§ Your assignment: All records must be restated word for word.

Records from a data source
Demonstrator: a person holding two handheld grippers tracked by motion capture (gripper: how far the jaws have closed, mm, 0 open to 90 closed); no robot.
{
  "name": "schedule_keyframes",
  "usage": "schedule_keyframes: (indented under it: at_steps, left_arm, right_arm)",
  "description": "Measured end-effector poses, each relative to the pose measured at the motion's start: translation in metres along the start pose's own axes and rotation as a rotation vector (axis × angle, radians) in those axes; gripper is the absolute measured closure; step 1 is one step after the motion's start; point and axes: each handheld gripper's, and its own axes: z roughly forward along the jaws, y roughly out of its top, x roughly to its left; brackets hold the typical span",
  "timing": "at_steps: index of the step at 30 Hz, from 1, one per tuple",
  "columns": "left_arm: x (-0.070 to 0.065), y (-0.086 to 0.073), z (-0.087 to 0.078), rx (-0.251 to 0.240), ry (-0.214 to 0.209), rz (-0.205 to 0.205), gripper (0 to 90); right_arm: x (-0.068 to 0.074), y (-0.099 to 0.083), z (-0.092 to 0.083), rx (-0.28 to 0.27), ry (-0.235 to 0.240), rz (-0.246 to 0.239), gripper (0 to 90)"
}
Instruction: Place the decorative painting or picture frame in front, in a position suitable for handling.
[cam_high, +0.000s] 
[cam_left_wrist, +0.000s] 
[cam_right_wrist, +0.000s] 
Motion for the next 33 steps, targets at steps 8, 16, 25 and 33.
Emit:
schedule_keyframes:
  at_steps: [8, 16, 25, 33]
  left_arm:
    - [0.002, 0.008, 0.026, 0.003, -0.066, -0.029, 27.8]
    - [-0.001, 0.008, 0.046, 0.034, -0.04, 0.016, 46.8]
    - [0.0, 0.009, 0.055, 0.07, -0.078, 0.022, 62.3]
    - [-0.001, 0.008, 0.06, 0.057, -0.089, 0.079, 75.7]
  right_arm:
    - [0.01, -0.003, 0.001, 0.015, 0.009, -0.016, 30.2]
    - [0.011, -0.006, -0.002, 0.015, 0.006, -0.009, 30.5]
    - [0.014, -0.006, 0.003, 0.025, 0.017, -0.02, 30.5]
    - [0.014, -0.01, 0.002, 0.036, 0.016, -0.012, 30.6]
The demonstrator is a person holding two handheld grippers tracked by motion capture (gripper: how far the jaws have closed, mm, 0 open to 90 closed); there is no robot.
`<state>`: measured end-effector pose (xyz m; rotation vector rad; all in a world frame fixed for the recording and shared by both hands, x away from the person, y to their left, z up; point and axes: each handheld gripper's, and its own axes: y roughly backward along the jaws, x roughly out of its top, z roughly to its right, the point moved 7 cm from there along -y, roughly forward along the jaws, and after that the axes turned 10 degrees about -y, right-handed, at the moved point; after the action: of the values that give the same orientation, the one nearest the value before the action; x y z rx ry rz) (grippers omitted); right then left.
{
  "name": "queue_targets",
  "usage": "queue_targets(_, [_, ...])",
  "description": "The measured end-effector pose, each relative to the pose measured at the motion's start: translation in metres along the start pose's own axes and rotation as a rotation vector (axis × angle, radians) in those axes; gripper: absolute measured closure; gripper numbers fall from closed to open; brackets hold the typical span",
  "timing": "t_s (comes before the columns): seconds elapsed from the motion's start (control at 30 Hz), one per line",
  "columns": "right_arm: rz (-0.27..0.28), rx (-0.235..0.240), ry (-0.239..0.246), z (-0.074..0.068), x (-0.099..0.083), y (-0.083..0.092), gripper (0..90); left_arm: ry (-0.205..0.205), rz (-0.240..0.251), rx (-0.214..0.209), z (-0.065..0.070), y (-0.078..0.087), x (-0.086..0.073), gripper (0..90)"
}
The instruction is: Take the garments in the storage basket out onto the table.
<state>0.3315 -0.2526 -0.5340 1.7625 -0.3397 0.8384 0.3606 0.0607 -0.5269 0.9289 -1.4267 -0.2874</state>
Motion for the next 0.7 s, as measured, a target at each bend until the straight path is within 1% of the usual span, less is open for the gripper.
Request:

§ Response:
Demonstrator: a person holding two handheld grippers tracked by motion capture (gripper: how far the jaws have closed, mm, 0 open to 90 closed); no robot.
{
  "name": "schedule_keyframes",
  "usage": "schedule_keyframes: (indented under it: at_steps, left_arm, right_arm)",
  "description": "Measured end-effector poses, each relative to the pose measured at the motion's start: translation in metres along the start pose's own axes and rotation as a rotation vector (axis × angle, radians) in those axes; gripper is the absolute measured closure; step 1 is one step after the motion's start; point and axes: each handheld gripper's, and its own axes: z roughly forward along the jaws, y roughly out of its top, x roughly to its left; brackets hold the typical span",
  "timing": "at_steps: index of the step at 30 Hz, from 1, one per tuple",
  "columns": "left_arm: x (-0.070 to 0.065), y (-0.086 to 0.073), z (-0.087 to 0.078), rx (-0.251 to 0.240), ry (-0.214 to 0.209), rz (-0.205 to 0.205), gripper (0 to 90); right_arm: x (-0.068 to 0.074), y (-0.099 to 0.083), z (-0.092 to 0.083), rx (-0.28 to 0.27), ry (-0.235 to 0.240), rz (-0.246 to 0.239), gripper (0 to 90)"
}
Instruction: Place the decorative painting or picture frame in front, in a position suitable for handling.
[cam_high, +0.000s] 
[cam_left_wrist, +0.000s] 
[cam_right_wrist, +0.000s] 
Motion for the next 33 steps, targets at steps 8, 16, 25 and 33.
Emit:
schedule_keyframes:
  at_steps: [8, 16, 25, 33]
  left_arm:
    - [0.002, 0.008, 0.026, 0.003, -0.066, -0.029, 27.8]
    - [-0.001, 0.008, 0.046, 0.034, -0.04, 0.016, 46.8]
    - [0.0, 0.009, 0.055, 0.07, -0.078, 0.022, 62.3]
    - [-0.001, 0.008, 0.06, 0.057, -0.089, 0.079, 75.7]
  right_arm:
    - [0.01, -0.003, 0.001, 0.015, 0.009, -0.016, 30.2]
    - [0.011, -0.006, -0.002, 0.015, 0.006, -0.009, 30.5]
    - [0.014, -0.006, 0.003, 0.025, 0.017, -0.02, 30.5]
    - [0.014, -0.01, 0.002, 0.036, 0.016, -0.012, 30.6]
The demonstrator is a person holding two handheld grippers tracked by motion capture (gripper: how far the jaws have closed, mm, 0 open to 90 closed); there is no robot.
`<state>`: measured end-effector pose (xyz m; rotation vector rad; all in a world frame fixed for the recording and shared by both hands, x away from the person, y to their left, z up; point and axes: each handheld gripper's, and its own axes: y roughly backward along the jaws, x roughly out of its top, z roughly to its right, the point moved 7 cm from there along -y, roughly forward along the jaws, and after that the axes turned 10 degrees about -y, right-handed, at the moved point; after the action: of the values that give the same orientation, the one nearest the value before the action; x y z rx ry rz) (grippers omitted); right then left.
{
  "name": "queue_targets",
  "usage": "queue_targets(_, [_, ...])",
  "description": "The measured end-effector pose, each relative to the pose measured at the motion's start: translation in metres along the start pose's own axes and rotation as a rotation vector (axis × angle, radians) in those axes; gripper: absolute measured closure; gripper numbers fall from closed to open; brackets hold the typical span",
  "timing": "t_s (comes before the columns): seconds elapsed from the motion's start (control at 30 Hz), one per line",
  "columns": "right_arm: rz (-0.27..0.28), rx (-0.235..0.240), ry (-0.239..0.246), z (-0.074..0.068), x (-0.099..0.083), y (-0.083..0.092), gripper (0..90); left_arm: ry (-0.205..0.205), rz (-0.240..0.251), rx (-0.214..0.209), z (-0.065..0.070), y (-0.078..0.087), x (-0.086..0.073), gripper (0..90)"
}
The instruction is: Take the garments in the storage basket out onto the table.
<state>0.3315 -0.2526 -0.5340 1.7625 -0.3397 0.8384 0.3606 0.0607 -0.5269 0.9289 -1.4267 -0.2874</state>
Motion for the next 0.7 s, as measured, a target at each bend until the straight path is within 1% of the usual span, less is open for the gripper.
Request:

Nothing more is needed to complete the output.